* EXERCISE: Only the number is needed: count the lines below that hold the string "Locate".
[Start of section]
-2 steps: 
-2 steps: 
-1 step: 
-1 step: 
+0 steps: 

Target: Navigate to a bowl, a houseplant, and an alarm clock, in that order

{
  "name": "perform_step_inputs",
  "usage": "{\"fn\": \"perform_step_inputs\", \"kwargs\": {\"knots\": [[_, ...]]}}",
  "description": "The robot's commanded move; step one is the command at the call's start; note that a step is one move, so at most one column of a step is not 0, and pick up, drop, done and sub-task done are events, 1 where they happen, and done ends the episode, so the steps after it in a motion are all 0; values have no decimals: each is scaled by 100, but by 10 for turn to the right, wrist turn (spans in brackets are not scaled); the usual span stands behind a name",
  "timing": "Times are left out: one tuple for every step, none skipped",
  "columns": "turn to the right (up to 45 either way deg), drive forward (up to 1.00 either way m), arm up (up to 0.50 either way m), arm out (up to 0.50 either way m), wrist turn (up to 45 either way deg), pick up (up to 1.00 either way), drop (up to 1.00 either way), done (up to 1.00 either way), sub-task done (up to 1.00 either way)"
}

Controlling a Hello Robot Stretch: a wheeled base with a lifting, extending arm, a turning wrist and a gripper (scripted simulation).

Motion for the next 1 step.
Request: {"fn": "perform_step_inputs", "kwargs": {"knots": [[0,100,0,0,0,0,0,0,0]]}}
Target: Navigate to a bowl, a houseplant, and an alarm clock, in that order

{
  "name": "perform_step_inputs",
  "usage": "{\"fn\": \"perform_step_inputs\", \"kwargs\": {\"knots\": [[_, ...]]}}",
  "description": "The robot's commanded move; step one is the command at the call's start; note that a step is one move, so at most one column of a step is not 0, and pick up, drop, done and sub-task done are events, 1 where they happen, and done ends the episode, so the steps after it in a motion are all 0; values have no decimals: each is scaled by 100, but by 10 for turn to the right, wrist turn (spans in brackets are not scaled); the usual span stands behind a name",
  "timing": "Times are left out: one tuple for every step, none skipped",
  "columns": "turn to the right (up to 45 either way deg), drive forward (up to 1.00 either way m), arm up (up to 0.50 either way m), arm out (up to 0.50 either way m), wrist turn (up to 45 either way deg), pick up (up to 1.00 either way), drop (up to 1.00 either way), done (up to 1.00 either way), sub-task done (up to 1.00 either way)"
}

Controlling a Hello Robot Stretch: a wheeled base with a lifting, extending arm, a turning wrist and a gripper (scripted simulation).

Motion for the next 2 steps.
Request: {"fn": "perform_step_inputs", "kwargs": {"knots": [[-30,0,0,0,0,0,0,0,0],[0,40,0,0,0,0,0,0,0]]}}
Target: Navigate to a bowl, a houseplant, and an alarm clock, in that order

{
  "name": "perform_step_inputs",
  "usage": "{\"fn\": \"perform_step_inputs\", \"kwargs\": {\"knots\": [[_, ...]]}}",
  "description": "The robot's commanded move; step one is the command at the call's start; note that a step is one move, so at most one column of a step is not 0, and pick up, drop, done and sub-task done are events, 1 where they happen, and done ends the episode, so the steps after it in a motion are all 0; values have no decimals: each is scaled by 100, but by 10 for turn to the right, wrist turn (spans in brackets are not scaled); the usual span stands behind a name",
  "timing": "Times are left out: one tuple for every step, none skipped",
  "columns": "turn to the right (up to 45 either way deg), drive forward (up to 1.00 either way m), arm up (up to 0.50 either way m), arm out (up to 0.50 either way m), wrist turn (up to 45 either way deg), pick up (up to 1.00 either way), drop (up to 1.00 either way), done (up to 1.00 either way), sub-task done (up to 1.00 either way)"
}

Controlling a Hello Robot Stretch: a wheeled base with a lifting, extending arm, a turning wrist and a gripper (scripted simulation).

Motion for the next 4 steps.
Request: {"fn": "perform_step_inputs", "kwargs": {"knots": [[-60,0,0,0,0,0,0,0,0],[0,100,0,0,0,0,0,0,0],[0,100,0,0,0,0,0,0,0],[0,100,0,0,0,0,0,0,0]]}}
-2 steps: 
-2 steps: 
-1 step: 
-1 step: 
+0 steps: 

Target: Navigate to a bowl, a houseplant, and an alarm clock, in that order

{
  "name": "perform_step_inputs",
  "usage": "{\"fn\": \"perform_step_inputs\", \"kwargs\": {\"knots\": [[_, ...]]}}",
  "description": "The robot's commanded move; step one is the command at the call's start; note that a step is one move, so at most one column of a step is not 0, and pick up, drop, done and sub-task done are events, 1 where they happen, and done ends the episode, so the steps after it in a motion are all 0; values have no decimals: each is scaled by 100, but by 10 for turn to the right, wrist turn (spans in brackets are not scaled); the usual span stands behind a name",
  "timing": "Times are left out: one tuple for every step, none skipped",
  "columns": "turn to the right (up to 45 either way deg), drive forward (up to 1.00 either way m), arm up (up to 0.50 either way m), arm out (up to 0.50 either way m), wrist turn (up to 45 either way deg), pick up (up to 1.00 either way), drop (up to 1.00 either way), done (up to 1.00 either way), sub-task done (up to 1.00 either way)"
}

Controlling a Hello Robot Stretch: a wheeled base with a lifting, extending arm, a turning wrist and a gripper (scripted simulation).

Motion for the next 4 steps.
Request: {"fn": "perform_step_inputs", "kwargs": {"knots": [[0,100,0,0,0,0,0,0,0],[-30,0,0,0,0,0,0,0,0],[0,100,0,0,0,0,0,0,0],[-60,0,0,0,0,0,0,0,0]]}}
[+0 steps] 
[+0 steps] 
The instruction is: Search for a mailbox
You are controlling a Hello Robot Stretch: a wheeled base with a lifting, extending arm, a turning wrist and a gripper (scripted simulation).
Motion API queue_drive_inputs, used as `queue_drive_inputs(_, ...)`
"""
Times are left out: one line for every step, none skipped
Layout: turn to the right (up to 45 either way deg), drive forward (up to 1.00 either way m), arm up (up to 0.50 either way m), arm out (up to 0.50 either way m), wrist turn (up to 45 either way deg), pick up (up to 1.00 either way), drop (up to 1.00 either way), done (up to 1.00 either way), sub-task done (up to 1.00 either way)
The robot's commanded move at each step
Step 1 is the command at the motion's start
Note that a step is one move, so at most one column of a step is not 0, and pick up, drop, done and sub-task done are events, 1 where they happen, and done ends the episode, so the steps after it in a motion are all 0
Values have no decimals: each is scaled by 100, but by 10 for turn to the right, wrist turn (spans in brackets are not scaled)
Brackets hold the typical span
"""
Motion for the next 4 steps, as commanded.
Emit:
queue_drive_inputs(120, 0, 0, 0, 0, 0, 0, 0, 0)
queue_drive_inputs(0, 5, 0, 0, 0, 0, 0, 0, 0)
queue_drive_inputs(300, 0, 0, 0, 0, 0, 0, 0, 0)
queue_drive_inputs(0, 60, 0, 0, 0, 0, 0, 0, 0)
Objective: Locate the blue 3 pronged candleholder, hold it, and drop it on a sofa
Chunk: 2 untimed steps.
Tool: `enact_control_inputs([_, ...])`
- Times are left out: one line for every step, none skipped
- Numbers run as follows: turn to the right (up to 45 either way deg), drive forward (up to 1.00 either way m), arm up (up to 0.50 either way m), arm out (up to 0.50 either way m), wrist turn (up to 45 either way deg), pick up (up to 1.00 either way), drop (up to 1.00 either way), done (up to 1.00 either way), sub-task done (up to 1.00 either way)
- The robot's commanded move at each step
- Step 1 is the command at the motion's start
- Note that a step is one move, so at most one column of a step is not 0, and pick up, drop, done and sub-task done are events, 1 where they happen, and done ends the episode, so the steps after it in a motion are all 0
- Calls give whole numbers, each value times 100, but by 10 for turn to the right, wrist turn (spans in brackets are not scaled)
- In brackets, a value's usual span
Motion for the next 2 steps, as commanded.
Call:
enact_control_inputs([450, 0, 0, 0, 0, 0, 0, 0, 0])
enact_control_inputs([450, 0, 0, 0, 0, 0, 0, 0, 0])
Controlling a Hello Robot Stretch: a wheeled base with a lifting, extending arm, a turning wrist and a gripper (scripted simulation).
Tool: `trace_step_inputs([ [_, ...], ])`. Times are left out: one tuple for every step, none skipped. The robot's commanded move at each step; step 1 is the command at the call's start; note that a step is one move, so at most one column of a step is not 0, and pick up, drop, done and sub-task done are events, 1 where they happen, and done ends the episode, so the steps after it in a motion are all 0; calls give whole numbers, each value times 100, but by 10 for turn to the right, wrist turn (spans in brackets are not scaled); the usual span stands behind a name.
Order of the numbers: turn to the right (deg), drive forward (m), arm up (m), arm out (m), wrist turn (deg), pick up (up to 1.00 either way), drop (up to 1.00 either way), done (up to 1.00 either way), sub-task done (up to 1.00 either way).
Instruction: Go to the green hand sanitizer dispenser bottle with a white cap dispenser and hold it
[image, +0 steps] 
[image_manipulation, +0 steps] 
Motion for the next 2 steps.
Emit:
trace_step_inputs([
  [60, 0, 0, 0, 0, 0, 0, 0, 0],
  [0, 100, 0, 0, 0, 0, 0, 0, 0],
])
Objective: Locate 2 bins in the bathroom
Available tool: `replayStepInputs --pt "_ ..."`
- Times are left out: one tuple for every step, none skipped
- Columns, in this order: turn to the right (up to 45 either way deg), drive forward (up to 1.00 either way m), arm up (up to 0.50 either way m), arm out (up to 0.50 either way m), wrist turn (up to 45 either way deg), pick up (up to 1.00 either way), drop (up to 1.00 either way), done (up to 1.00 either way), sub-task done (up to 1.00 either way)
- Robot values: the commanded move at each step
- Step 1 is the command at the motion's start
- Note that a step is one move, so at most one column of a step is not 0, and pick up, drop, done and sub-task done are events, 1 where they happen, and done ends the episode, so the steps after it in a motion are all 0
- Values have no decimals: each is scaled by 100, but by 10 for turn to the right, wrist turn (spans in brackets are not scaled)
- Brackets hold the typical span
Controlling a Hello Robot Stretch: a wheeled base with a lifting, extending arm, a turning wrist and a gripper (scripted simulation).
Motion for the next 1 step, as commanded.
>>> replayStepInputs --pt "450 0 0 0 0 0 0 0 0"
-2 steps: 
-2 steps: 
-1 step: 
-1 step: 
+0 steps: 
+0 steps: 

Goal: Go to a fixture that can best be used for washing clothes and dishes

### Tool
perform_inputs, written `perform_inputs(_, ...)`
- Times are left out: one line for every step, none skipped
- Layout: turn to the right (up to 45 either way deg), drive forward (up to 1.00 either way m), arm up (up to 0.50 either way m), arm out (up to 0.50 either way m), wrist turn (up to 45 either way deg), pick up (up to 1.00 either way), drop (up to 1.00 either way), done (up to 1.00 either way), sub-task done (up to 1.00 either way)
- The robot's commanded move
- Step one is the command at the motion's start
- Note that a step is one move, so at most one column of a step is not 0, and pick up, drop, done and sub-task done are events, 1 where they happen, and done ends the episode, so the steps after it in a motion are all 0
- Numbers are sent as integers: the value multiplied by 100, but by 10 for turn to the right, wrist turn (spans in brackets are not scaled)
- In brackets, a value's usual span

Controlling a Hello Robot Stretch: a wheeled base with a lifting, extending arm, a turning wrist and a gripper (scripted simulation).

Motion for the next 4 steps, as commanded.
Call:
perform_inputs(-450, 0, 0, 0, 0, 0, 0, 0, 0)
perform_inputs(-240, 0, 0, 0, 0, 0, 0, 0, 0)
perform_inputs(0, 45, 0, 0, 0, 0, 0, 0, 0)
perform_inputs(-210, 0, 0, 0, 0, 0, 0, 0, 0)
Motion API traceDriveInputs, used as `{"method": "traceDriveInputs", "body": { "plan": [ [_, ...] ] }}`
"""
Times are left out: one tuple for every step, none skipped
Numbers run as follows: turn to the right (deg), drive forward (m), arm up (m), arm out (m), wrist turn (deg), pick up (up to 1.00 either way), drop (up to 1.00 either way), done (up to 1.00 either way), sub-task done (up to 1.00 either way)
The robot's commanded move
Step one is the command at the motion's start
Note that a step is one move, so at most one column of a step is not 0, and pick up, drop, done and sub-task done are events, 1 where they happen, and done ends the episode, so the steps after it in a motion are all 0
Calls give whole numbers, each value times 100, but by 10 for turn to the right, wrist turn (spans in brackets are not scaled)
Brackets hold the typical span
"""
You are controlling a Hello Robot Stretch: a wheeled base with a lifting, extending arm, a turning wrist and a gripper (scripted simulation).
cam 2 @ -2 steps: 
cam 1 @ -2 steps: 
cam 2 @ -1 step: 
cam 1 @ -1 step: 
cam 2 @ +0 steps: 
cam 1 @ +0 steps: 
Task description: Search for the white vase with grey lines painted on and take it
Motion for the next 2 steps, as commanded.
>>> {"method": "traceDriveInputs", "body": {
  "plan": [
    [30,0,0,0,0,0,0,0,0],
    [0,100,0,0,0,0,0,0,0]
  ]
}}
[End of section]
* OUTPUT BELOW: 2